### Instructions for the task
Work through the data and report how many lines include the string "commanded", giving the number alone.

### Recorded information
......

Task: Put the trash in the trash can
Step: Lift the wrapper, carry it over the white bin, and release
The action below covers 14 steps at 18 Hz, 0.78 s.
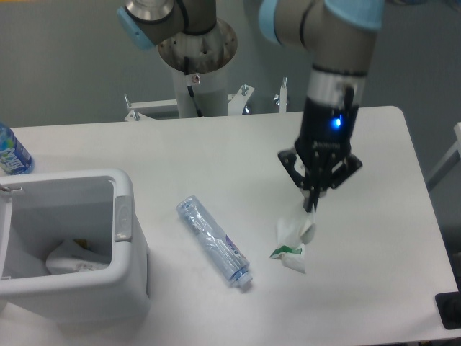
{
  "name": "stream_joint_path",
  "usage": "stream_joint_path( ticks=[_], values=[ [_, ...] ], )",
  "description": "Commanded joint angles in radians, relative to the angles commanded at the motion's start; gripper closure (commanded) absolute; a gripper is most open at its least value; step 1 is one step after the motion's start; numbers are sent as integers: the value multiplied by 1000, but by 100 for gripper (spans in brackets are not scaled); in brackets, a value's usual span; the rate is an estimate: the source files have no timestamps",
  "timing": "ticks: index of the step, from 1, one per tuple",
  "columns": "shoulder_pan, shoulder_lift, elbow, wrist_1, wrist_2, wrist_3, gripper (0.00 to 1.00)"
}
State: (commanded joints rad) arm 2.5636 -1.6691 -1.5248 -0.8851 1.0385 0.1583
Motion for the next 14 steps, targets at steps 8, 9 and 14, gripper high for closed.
stream_joint_path(
  ticks=[8,9,14],
  values=[
    [-301,88,-43,2,3,-114,100],
    [-333,85,-49,2,3,-114,100],
    [-378,74,-52,8,3,-50,13]
  ],
)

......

### Answer area
2